А ведьма наша, прибежав домой, ну опять грызть да грызть под Ивашкою дерево, мурлычет да урчит, а щепа так и сыплется! Вот дерево уже маленько прихилилося, погнулось; вот трещит – а ведьма и вдвое ретивей принимается за дело; вот трещит, летит, летит… А Ивашка, удалой хлопец, сидит себе, да только, ухватив в руки по суку, находит да направляет, прицеливается… трещит, говорю, летит дерево, а Ивашко на лету прямо его направил ведьме в лоб: как хряпнет её, так, слышь, перелобанил, что ниже ногой не дрыгнула: таки, как говорится, не успела и гроши отказать – тут и растянулась. Аминь тебе, поганая, цур тебе, пек тебе, толки воду на том свете, коли ещё смилуются над тобою, да развози её, прицепив бочку к хвосту да переступая с босой ноги на ногу по острым каменьям, по плитам чугунным калёным; а свинец кипящий в глотку тебе, анафемская, коли хуже не будет; да купаться тебе по уши в смоле кипячёной, да рогатинами железными тебя из котла доставать, да толкачами туда усаживать!

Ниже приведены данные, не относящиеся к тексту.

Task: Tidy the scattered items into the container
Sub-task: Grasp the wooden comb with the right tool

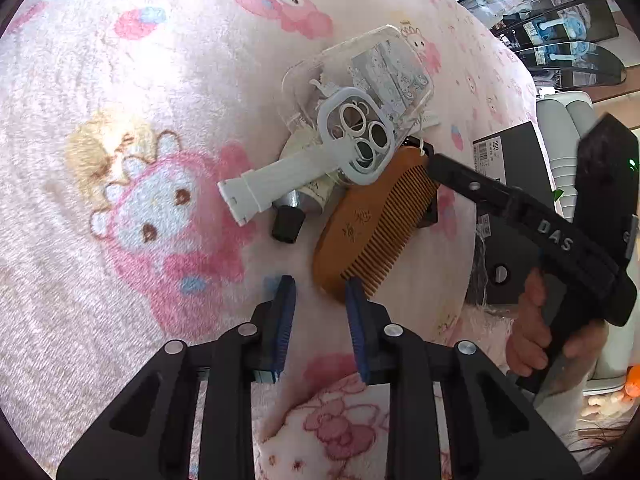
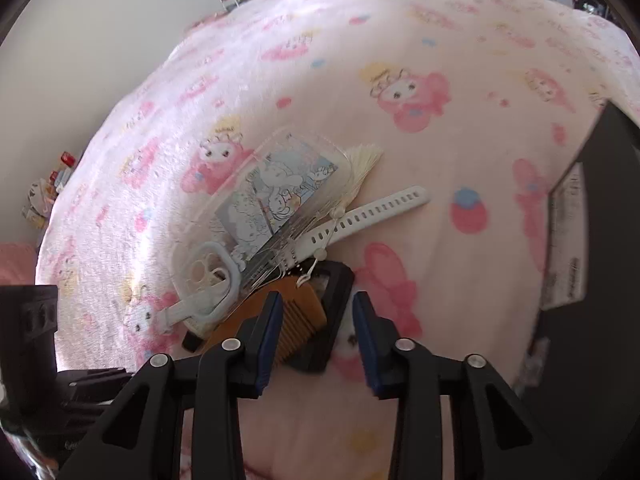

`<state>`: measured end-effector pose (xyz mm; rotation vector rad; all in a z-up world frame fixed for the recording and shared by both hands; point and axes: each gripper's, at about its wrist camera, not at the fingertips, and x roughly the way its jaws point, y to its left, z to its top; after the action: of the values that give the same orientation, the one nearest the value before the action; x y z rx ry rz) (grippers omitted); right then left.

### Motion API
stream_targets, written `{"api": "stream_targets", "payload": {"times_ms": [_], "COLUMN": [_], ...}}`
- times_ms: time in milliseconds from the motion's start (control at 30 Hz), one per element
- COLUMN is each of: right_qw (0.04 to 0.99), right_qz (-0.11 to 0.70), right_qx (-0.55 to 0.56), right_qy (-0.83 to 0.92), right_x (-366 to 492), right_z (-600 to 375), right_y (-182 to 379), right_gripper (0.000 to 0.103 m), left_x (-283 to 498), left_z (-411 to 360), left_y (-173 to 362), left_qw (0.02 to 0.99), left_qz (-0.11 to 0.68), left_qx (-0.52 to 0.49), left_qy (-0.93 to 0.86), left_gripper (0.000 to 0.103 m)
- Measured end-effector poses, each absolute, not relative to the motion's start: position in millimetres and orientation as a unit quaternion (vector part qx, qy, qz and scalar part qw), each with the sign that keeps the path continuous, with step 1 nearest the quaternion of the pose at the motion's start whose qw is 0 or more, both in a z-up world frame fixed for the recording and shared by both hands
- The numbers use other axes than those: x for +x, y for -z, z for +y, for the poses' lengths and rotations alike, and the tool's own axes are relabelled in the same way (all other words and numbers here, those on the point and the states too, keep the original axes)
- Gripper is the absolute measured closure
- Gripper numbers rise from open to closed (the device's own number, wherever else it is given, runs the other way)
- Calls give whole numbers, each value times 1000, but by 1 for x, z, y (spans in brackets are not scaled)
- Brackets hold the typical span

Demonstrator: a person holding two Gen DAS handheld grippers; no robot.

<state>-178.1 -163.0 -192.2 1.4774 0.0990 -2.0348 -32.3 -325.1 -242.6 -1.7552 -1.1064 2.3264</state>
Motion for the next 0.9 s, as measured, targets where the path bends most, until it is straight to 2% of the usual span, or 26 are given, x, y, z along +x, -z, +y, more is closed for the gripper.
{"api": "stream_targets", "payload": {"times_ms": [33, 133, 433, 600, 733, 900], "right_qw": [313, 320, 375, 343, 363, 360], "right_qz": [33, 46, 36, 43, 34, 33], "right_qx": [571, 566, 592, 593, 609, 616], "right_qy": [758, 759, 712, 727, 705, 700], "right_x": [-179, -164, -108, -124, -129, -135], "right_z": [-165, -167, -157, -152, -166, -179], "right_y": [198, 199, 184, 196, 216, 231], "right_gripper": [76, 78, 79, 79, 78, 75], "left_x": [-34, -34, 5, 12, 11, 7], "left_z": [-326, -329, -360, -358, -359, -360], "left_y": [244, 243, 230, 245, 257, 255], "left_qw": [13, 5, -83, -71, -67, -57], "left_qz": [-361, -371, -388, -402, -416, -421], "left_qx": [-563, -556, -517, -538, -537, -530], "left_qy": [-744, -744, -758, -737, -731, -734], "left_gripper": [80, 82, 82, 73, 69, 75]}}
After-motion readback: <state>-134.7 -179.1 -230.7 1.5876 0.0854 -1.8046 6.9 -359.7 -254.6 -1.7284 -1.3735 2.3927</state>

Теперь бы Ивашке нашему, поправившись и способившись с ведьмою, и байдуже, и нужды мало: так не знает дороги домой, да и далеко идти; шутка, заволокла куда, окаянная, что и свету белого оттоле не увидаешь. Ну, как быть? Ивашко взлез опять на дерево, на дубок, стал поглядывать кругом: летит стадо гусей. Пора была поздняя, осенняя, да и день уже вечерел, так перелётная птица вереницами торопилась до зимы да до ночи добраться восвояси. А почём они, скажите, путь-дорогу знают, какими приметами до мест отдаленных доходят, в осень туда, на весну опять сюда, да ещё и на старое гнездо попадают, на дерево, на кочку в камыше, до которой, не заплутавшись, и человеку дважды не попасть!

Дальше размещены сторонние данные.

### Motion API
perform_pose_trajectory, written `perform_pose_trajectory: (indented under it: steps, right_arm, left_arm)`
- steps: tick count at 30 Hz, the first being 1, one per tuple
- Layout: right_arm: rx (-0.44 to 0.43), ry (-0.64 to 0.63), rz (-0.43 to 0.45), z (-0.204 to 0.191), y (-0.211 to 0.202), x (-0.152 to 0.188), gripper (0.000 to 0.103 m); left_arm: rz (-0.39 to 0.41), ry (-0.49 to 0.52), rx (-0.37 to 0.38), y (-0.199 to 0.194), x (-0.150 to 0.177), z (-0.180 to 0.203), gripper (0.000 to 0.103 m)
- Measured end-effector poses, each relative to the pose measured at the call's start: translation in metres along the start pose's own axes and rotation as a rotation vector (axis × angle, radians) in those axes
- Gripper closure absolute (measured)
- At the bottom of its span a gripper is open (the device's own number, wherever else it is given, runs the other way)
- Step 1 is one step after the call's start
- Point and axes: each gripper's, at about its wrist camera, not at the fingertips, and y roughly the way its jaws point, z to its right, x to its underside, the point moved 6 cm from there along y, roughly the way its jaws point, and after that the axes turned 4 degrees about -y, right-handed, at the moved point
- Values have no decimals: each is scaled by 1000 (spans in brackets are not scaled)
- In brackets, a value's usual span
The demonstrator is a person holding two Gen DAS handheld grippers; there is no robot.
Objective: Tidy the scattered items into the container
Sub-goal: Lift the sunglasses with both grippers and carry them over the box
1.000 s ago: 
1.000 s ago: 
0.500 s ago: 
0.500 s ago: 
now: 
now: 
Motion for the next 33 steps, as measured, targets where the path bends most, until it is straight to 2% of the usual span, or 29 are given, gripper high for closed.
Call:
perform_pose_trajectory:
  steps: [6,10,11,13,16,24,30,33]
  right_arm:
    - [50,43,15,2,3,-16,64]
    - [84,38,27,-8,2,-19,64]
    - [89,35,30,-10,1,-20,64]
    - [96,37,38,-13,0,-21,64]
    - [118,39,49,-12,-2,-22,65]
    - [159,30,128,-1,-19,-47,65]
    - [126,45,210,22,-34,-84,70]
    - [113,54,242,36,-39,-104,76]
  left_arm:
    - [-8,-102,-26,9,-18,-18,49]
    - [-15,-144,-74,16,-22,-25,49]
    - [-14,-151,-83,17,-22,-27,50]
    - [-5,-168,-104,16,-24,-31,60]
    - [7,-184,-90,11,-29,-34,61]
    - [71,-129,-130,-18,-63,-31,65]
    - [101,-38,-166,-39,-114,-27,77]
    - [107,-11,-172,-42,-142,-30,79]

– Возьмите меня с собою, – взмолился Ивашко, на гусей глядя, и запел им навстречу:
Гуси, гуси, лебедята!
Возьміте мене на крилята,
Понесіте мене до батенька,
До родной моєй до матеньки.
А у батенька,
А у матеньки
Є що їсти, пити,
Будуть мене любити.
А гуси ему отвечают: «Нехай, пусть, тебя задние возьмут!» Вздохнул Ивашко, сидит и ждёт. Ведь не много и людей таких найдётся, чтобы пособили в беде горемычному; а гусь-птица, из царствия скотины, не разумнее человека, а глуп, как и этот, Летят опять гуси; Ивашко взмолился им и руки было поднял, крепко низко летели – так та же песня, тот же ответ.

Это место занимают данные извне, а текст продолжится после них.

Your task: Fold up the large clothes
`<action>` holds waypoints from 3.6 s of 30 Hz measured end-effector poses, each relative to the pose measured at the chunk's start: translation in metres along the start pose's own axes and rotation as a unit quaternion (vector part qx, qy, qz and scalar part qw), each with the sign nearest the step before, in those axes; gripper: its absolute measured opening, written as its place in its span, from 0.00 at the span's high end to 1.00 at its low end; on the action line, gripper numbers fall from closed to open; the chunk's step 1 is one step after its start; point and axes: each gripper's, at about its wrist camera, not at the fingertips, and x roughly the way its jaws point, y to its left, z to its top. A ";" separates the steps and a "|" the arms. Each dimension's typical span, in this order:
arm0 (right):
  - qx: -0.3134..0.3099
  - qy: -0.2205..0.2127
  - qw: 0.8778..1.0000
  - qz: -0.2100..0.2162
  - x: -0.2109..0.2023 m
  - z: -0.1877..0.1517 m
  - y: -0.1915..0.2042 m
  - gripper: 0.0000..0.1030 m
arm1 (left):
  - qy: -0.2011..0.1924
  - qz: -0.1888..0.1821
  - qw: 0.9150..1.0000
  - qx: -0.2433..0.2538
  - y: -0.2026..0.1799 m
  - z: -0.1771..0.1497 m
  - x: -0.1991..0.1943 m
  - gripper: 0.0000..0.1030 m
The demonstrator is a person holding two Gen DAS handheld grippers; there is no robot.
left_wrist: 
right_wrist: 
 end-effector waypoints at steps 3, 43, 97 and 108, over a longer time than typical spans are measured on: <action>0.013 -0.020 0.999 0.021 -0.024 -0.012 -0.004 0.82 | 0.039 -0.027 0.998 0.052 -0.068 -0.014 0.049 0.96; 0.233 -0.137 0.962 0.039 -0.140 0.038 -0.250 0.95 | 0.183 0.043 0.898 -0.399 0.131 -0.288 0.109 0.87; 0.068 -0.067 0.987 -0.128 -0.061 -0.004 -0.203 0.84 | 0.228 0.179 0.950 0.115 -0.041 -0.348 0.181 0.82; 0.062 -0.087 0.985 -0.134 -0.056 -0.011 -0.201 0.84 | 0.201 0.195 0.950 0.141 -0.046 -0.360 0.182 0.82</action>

Летит третье стадо; вожак, серый гусак, вытянув шею в струнку, отвечает Ивашке: «Нехай тебя гуска-кургузка возьмёт». Оглянулся: летит отсталая гусочка-кургузочка, полхвоста вырвано: видно, лиса, не то волк от неё не за горой были, и низко летит, и вереницы своей не догонит, хвостом за нею следом не управит. Ивашко, сидя на сучку, запел встречную песенку:
Ой гусочко-
Кургузочко,
Усі мене покидають,
Одні до других відсилають –
А я хлопчик маленький,
Далеко від матері родненькой,
Ой гусочко-
Кургузочко,
Може, у тебе були гусенята,
Озьми ж мене на крилята!
Гусочка-кургузочка, хоть и сама нездорова была, и сама через силу перемогалась – а таки взяла Ивашка, посадила на себя, принесла его домой и ссадила под оконцем родительской хаты. Так всегда на свете бывает: не подаст великий, не подаст богатый, не подаст и сильный и большой; а подаст убогий, что сам беду бедовал, что рыба об лёд колотился, а может, и теперь ещё порою поколачивается: он знает беду, не отринет мольбу.